■ Exercise
Images excluded, return every record exactly as it reads.

(Source material)

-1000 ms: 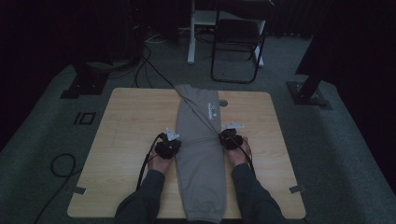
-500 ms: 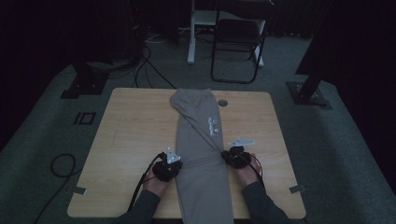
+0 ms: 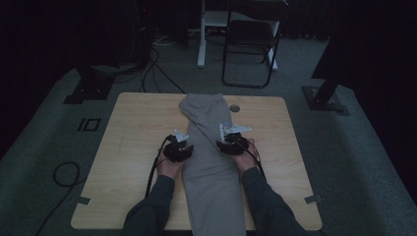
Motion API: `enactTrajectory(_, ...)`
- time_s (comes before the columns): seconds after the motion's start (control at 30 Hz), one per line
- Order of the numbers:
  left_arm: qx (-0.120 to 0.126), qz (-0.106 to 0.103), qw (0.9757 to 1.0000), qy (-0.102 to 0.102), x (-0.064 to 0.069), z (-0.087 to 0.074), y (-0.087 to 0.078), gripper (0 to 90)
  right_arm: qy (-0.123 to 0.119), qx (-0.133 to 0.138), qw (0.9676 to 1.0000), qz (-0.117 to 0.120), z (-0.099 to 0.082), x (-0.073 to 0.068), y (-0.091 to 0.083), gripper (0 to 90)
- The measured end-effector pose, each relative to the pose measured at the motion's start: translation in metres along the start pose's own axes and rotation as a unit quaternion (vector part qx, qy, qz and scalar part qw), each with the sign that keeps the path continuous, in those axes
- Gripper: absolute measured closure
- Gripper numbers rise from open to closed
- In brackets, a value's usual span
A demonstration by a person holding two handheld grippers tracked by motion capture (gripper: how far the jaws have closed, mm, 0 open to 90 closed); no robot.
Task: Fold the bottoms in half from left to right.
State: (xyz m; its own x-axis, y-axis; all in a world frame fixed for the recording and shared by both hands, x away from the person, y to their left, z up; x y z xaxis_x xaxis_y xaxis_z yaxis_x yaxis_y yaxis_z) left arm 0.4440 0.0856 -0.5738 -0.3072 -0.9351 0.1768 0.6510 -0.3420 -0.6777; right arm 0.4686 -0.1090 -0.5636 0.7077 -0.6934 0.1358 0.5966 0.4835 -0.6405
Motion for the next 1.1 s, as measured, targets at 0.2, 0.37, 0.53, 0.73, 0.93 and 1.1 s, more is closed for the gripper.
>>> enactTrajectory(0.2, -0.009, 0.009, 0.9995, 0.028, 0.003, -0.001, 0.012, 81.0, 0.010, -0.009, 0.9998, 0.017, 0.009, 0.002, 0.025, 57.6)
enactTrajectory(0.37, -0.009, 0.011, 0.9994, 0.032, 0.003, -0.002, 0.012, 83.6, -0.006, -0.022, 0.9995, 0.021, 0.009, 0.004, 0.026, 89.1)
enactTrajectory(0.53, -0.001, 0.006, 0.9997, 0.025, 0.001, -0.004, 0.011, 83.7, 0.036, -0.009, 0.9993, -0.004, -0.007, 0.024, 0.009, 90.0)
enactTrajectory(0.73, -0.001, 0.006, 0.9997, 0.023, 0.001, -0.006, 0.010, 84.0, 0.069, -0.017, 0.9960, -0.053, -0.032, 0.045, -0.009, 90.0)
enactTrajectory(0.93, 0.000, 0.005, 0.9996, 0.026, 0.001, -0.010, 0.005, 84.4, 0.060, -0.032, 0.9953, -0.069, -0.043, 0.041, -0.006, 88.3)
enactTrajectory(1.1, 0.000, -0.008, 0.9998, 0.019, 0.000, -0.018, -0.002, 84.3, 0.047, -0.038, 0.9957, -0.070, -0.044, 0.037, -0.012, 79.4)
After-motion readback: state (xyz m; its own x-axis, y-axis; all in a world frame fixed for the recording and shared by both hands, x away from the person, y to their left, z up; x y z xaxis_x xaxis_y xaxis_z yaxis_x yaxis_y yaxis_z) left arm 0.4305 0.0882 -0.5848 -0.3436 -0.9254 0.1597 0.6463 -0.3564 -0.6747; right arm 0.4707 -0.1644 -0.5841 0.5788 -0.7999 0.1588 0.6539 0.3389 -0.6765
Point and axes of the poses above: each handheld gripper's, and its own axes: y roughly forward along the jaws, z roughly out of its top, x roughly to its right, the point moved 5 cm from there along y, roughly forward along the jaws, and after that the axes turned 14 degrees about -y, right-handed, at the moved point
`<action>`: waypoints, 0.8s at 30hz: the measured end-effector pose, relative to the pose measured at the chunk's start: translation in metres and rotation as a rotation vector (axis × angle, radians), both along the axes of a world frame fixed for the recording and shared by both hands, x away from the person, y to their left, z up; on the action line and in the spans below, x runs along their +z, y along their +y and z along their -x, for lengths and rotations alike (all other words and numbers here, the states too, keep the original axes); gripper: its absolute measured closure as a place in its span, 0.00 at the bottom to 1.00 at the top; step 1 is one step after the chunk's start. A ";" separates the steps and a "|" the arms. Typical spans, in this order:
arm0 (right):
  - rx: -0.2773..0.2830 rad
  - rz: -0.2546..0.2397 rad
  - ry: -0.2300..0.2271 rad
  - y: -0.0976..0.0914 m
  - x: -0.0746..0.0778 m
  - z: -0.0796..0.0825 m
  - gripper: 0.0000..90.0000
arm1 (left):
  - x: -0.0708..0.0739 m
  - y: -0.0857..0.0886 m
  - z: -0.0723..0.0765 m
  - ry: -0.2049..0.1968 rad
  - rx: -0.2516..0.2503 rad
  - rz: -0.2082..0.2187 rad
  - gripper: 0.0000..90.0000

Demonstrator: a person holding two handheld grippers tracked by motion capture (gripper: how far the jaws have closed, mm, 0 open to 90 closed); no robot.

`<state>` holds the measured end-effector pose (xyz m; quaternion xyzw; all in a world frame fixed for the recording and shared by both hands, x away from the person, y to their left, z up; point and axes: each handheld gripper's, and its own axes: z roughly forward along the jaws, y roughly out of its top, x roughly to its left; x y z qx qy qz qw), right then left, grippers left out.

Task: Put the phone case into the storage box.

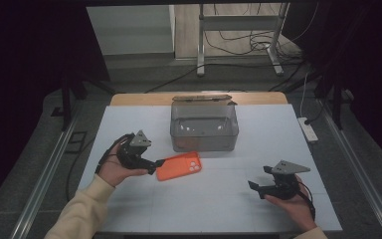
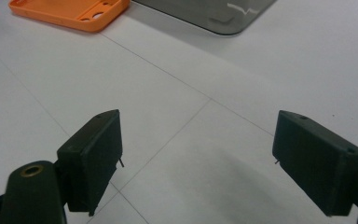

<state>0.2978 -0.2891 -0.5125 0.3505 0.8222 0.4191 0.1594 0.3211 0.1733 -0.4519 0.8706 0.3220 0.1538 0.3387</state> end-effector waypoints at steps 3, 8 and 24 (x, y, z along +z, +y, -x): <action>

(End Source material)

■ Exercise answer
-1000 ms: 
-500 ms: 
+0 ms: 
Motion API: `enactTrajectory(_, ...)`
- time_s (comes before the columns): seconds after the motion's start (control at 30 Hz), one per line
- Order of the numbers:
  left_arm: qx (-0.120 to 0.126), qz (-0.106 to 0.103), qw (0.9757 to 1.0000), qy (-0.102 to 0.102), x (-0.064 to 0.069), z (-0.087 to 0.074), y (-0.087 to 0.078), gripper (0 to 90)
  right_arm: qy (-0.123 to 0.119), qx (-0.133 to 0.138), qw (0.9676 to 1.0000), qz (-0.117 to 0.120), z (-0.099 to 0.082), x (-0.073 to 0.068), y (-0.091 to 0.083), gripper (0 to 90)
- The measured end-effector pose, each relative to the pose measured at the motion's start: translation in metres along the start pose's own axes and rotation as a unit quaternion (vector part qx, qy, qz and scalar part qw), each with the sign that keeps the path continuous, in those axes
- Gripper: absolute measured closure
- Gripper numbers rise from open to closed
- In brackets, a value's usual span
A demonstration by a person holding two handheld grippers tracked by motion capture (gripper: how far the jaws have closed, mm, 0 open to 90 closed); no robot.
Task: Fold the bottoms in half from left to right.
State: (xyz m; its own x-axis, y-axis; all in a world frame fixed for the recording and shared by both hands, x away from the person, y to their left, z up; x y z xaxis_x xaxis_y xaxis_z yaxis_x yaxis_y yaxis_z) left arm 0.4440 0.0856 -0.5738 -0.3072 -0.9351 0.1768 0.6510 -0.3420 -0.6777; right arm 0.4686 -0.1090 -0.5636 0.7077 -0.6934 0.1358 0.5966 0.4835 -0.6405
Motion for the next 1.1 s, as measured, targets at 0.2, 0.37, 0.53, 0.73, 0.93 and 1.1 s, more is closed for the gripper.
>>> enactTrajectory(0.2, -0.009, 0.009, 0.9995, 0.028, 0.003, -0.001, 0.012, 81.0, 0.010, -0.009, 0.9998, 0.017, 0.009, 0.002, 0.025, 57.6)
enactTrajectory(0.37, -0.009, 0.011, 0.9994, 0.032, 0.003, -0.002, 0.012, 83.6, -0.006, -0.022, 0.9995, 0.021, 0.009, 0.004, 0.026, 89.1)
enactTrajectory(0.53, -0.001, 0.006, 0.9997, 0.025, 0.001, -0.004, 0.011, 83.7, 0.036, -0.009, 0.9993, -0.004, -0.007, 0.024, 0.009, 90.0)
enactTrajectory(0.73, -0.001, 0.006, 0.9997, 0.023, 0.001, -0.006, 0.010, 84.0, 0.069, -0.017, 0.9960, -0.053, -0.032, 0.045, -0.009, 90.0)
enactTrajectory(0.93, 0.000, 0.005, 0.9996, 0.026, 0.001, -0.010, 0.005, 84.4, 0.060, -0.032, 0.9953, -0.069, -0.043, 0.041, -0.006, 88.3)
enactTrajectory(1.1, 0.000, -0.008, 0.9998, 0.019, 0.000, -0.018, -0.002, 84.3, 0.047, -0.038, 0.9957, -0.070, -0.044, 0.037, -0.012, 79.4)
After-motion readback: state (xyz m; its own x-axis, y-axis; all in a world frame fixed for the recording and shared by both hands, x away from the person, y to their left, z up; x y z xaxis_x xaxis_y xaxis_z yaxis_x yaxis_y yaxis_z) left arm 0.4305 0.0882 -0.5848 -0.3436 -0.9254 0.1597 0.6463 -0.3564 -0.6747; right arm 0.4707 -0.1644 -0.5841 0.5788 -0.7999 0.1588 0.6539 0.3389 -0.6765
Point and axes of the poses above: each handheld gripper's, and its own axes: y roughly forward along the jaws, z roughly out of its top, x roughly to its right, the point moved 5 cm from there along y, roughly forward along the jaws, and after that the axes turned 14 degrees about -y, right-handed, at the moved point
`<action>`: waypoints, 0.8s at 30hz: the measured end-effector pose, relative to the pose measured at the chunk's start: translation in metres and rotation as a rotation vector (axis × angle, radians), both along the axes of a world frame fixed for the recording and shared by both hands, x away from the person, y to their left, z up; on the action line and in the spans below, x runs along their +z, y along their +y and z along their -x, for lengths and rotations alike (all other words and numbers here, the states too, keep the original axes); gripper: its absolute measured closure as a place in its span, 0.00 at the bottom to 1.00 at the top; step 1 is one step after the chunk's start. A ";" separates the steps and a "|" the arms. Typical spans, in this order:
arm0 (right):
  - rx: -0.2773..0.2830 rad
  - rz: -0.2546..0.2397 rad
  - ry: -0.2300..0.2271 rad
  - y: -0.0976..0.0914 m
  - x: -0.0746..0.0778 m
  - z: -0.0796..0.0825 m
  - gripper: 0.0000..90.0000
arm1 (left):
  - x: -0.0708..0.0739 m
  - y: -0.0857..0.0886 m
  - z: -0.0723..0.0765 m
  - ry: -0.2049..0.1968 rad
  - rx: -0.2516..0.2503 rad
  - rz: -0.2082..0.2187 rad
  - gripper: 0.0000..90.0000

Demonstrator: a person holding two handheld grippers tracked by motion capture (gripper: how far the jaws have closed, mm, 0 open to 90 closed); no robot.

`<state>` holds the measured end-effector pose (xyz m; quaternion xyzw; all in a world frame fixed for the recording and shared by both hands, x away from the person, y to their left, z up; point and axes: each handheld gripper's, and its own axes: z roughly forward along the jaws, y roughly out of its top, x roughly to its left; x y z qx qy qz qw), right then left, grippers left out.

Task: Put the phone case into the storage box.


<state>0.2978 -0.2891 -0.5125 0.3505 0.8222 0.4191 0.1594 0.3211 0.1733 -0.4519 0.8706 0.3220 0.1538 0.3387</state> end-effector waypoints at steps 3, 8 and 24 (x, y, z along +z, +y, -x): <action>

The answer has been given, and the exercise is done.